◆ **BRIEF**
Would you please repeat, word for word, only the lines from the one holding "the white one" through the one holding "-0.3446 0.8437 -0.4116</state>" in the material below, without the pictures?

◆ **INPUT DATA**
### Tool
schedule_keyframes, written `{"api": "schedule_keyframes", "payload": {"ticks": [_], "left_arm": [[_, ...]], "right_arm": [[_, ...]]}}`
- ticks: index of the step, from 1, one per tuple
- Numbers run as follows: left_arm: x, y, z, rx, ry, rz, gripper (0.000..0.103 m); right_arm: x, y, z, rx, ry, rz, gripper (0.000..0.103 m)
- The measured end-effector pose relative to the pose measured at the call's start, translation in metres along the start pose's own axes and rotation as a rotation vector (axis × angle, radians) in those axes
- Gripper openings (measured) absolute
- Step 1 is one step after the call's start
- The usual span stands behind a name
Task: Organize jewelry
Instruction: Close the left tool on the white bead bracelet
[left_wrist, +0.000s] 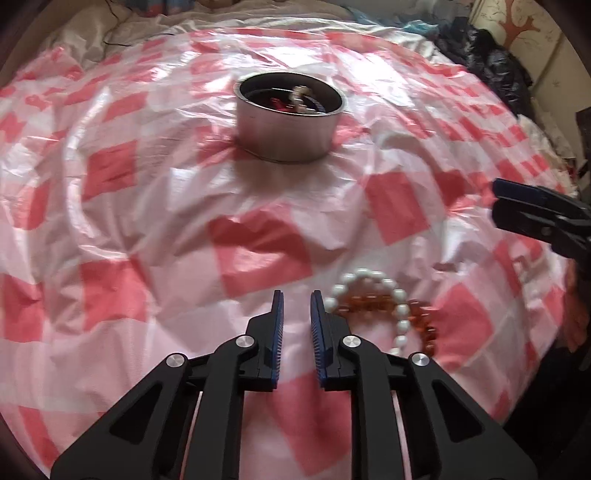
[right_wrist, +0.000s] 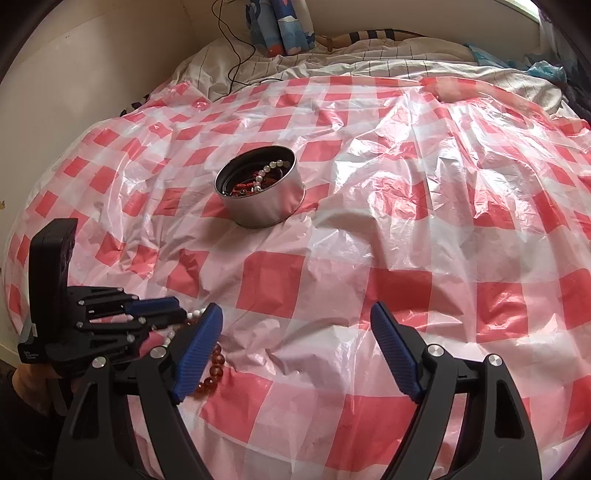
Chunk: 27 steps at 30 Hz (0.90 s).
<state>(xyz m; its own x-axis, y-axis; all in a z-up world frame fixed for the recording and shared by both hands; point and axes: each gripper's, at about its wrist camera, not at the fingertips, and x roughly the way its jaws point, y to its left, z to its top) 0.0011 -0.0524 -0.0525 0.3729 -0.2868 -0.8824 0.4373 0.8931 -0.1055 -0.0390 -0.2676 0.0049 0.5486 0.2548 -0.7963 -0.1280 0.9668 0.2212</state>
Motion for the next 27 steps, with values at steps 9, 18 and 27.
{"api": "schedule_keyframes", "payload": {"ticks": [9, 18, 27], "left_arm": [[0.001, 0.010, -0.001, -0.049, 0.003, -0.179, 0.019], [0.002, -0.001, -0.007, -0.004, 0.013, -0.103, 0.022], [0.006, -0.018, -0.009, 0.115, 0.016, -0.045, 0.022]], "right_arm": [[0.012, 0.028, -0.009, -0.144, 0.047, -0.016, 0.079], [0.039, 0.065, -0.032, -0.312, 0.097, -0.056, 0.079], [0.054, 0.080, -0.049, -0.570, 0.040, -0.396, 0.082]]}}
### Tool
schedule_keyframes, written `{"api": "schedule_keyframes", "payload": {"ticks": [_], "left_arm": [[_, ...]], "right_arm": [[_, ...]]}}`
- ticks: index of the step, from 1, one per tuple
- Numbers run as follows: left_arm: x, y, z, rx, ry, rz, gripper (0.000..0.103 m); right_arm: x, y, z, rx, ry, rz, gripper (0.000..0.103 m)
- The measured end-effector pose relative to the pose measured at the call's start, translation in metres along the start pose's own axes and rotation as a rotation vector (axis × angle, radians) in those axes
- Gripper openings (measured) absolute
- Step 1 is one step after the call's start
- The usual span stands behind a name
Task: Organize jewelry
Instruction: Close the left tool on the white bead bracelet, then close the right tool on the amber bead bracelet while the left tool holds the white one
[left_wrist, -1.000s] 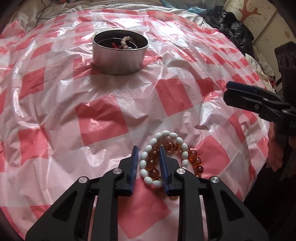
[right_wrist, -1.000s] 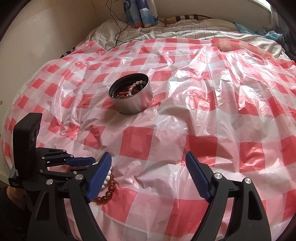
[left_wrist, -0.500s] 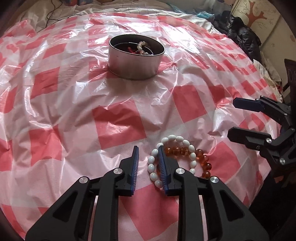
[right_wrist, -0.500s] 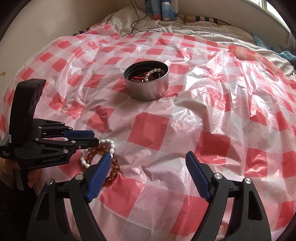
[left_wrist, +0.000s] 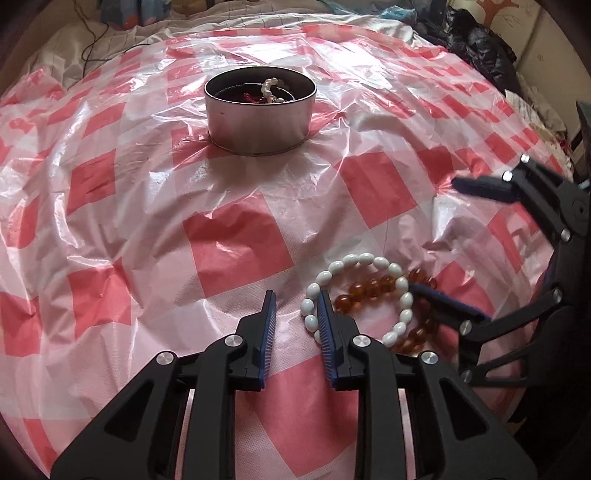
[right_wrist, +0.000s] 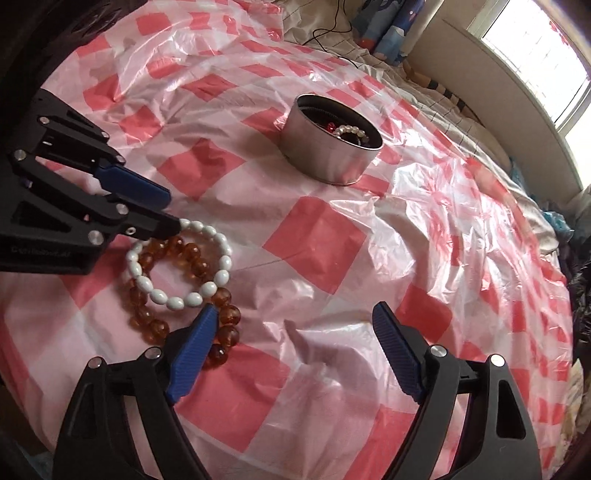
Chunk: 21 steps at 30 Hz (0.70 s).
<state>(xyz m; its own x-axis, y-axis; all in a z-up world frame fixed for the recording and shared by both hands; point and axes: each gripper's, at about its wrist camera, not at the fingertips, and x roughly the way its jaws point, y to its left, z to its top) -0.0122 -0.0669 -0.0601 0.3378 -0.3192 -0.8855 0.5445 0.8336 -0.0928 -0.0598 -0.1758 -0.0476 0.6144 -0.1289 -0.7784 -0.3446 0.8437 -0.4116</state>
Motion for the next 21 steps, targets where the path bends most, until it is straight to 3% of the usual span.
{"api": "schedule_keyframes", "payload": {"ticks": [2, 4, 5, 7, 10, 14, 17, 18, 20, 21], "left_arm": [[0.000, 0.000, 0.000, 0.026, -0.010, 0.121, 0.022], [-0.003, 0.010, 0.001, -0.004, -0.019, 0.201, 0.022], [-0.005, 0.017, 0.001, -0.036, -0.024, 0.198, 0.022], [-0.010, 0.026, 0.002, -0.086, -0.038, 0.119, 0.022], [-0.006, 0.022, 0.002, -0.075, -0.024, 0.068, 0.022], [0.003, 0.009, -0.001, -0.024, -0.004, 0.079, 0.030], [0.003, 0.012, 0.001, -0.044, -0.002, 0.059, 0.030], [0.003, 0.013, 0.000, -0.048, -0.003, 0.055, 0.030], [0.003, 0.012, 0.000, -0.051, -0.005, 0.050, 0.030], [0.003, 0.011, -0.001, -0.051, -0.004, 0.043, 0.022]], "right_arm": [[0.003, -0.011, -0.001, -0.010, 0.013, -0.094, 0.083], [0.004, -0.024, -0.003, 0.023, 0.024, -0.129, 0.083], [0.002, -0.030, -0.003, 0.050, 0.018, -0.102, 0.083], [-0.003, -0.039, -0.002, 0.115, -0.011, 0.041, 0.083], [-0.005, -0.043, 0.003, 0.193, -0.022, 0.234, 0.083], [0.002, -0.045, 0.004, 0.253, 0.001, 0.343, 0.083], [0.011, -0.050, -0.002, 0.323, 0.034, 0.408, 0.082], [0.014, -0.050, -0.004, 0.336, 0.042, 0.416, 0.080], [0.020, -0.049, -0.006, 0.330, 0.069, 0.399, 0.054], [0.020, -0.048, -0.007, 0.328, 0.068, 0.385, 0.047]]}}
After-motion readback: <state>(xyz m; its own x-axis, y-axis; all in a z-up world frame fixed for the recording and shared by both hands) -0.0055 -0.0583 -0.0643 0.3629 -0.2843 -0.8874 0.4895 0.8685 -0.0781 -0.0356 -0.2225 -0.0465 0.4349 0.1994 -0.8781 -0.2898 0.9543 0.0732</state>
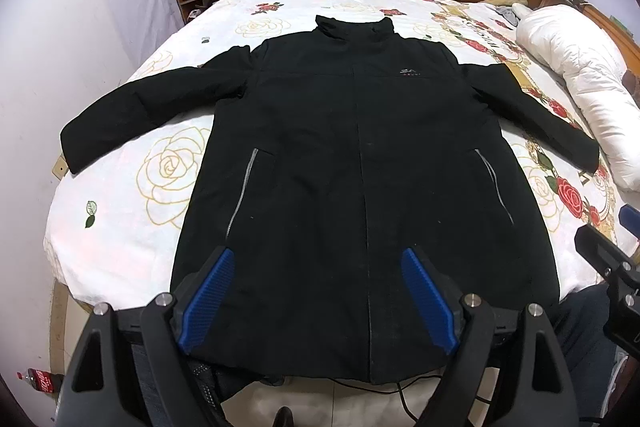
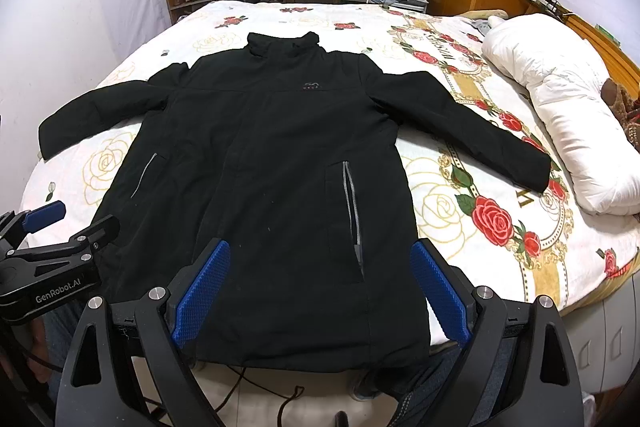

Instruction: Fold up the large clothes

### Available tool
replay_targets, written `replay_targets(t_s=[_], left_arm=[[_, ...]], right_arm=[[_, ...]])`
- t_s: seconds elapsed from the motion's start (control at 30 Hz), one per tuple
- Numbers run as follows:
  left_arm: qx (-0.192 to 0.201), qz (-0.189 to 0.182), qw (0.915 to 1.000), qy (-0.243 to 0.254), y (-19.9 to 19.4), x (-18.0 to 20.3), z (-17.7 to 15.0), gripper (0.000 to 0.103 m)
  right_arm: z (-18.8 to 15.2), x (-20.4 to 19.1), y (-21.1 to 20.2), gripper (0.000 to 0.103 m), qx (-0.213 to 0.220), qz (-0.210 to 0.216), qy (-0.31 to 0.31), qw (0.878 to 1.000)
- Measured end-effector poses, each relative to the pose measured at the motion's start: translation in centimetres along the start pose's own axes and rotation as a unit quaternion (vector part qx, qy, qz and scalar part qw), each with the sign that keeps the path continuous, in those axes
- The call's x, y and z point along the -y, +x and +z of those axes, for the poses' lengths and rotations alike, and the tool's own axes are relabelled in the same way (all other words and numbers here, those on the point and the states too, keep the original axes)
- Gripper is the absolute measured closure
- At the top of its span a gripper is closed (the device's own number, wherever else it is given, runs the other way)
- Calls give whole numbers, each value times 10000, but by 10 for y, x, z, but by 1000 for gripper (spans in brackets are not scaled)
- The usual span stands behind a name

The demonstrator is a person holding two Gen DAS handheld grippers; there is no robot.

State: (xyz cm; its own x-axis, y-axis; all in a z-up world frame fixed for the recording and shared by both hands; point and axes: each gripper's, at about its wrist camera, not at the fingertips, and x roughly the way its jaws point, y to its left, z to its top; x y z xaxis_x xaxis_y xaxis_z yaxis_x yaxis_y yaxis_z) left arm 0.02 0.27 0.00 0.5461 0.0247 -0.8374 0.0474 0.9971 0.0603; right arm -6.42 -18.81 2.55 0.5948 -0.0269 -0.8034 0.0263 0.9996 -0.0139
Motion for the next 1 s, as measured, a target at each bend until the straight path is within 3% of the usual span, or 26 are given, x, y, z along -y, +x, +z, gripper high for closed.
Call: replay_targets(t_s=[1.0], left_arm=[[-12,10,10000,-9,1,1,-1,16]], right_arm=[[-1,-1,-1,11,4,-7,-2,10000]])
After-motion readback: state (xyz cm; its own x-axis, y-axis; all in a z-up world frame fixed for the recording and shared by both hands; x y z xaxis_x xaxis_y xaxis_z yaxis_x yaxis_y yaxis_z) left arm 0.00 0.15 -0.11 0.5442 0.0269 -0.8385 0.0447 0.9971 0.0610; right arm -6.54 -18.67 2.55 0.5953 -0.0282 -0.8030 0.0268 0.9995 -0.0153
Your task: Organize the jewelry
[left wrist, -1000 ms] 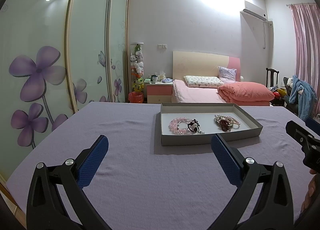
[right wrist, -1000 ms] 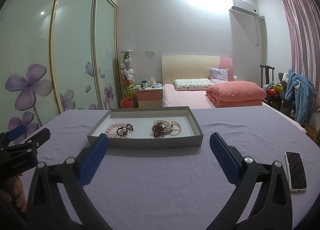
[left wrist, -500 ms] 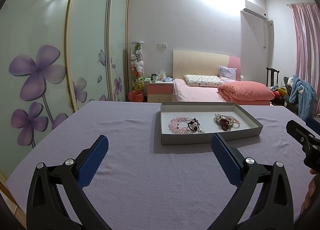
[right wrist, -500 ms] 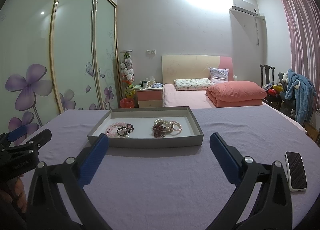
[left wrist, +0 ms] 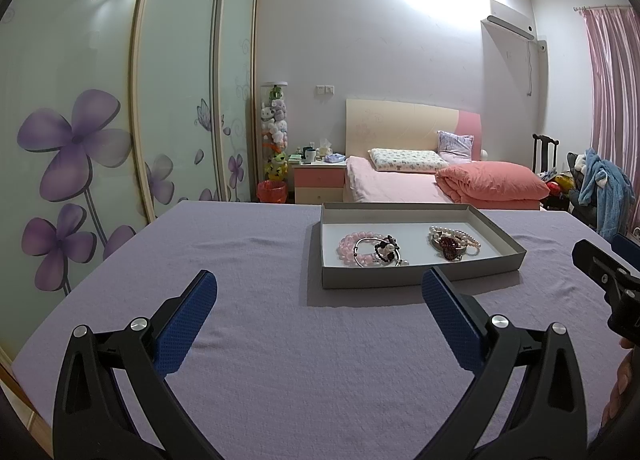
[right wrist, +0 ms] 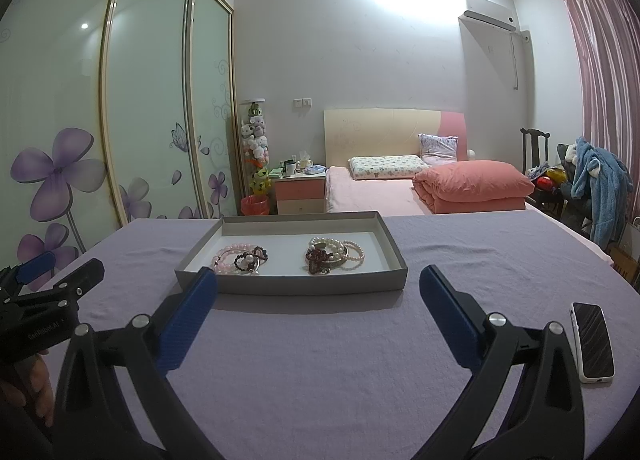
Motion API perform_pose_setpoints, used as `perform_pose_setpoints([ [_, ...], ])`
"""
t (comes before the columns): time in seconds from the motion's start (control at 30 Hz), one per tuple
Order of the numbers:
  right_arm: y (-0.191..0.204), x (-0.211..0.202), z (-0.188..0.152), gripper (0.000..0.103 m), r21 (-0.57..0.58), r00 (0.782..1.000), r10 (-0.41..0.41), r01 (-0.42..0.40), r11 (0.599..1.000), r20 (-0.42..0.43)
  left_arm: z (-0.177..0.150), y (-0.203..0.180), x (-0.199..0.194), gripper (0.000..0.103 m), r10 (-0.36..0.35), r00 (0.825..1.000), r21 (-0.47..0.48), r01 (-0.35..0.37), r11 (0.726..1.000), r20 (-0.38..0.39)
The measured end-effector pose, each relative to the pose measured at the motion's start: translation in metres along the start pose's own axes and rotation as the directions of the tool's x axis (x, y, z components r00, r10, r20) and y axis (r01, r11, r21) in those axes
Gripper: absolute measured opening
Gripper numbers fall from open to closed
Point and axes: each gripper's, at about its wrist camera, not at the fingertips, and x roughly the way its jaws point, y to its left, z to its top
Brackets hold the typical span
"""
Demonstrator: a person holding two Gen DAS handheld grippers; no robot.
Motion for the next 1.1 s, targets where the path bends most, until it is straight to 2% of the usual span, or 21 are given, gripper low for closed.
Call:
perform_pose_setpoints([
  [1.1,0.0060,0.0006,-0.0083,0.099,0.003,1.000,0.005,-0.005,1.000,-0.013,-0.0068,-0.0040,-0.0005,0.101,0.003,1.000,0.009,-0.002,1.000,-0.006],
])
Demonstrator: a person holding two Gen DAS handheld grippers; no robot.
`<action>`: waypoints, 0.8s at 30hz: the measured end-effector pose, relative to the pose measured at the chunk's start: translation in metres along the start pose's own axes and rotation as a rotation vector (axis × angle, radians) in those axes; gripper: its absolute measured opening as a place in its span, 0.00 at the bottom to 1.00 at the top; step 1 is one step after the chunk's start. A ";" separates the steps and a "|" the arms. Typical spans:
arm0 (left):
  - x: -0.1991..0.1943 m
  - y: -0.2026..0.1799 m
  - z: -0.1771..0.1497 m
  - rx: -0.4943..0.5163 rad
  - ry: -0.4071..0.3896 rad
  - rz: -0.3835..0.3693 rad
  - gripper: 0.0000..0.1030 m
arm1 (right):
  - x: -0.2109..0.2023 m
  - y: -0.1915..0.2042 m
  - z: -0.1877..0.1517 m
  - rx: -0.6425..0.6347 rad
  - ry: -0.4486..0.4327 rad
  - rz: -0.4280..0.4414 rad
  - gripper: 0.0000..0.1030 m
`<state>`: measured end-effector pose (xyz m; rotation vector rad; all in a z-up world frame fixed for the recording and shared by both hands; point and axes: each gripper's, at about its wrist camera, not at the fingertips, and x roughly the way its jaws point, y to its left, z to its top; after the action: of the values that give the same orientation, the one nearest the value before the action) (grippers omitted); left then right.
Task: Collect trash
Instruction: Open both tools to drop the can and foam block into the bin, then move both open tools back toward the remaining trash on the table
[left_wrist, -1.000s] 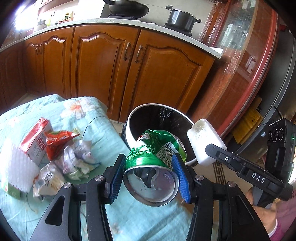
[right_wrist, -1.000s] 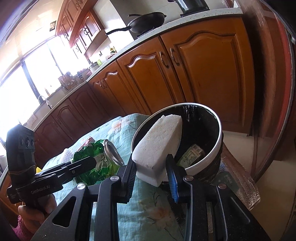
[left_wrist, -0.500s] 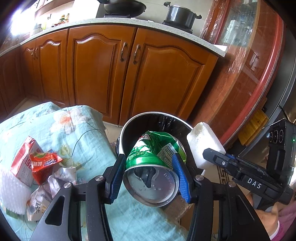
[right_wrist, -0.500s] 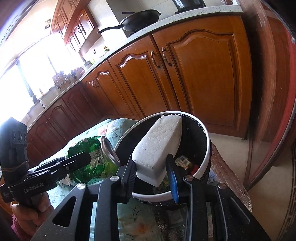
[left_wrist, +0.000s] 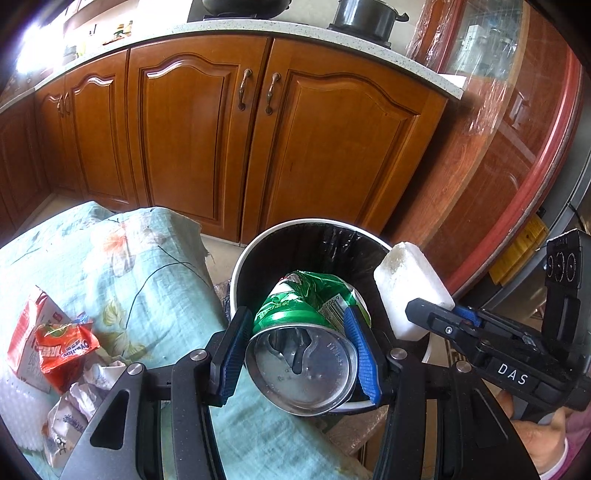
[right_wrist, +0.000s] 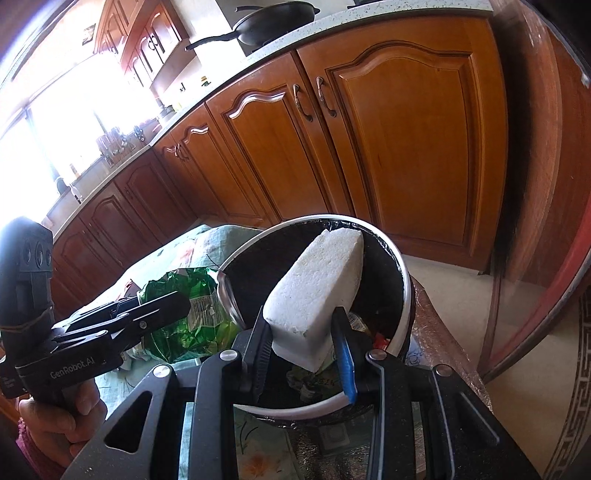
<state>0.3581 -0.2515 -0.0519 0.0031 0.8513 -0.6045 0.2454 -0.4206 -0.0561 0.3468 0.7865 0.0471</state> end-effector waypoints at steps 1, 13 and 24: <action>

◆ **RESULT**
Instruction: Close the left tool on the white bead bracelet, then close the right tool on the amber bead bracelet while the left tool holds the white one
[left_wrist, -1.000s] 
[right_wrist, -1.000s] 
[left_wrist, -0.500s] 
[right_wrist, -0.500s] 
[left_wrist, +0.000s] 
[right_wrist, +0.000s] 
Chunk: 21 steps at 30 Hz (0.70 s).
<state>(xyz m; its own x-axis, y-axis; all in a z-up world frame fixed for the recording and shared by both hands; point and axes: each gripper's, at about its wrist camera, not at the fingertips, and x roughly the way its jaws point, y to its left, z to its top) -0.0122 -0.0669 -0.0601 0.3378 -0.3192 -0.8855 0.5445 0.8336 -0.0928 -0.0598 -0.1758 -0.0476 0.6144 -0.1289 -0.7784 -0.3446 0.8437 -0.4116</state>

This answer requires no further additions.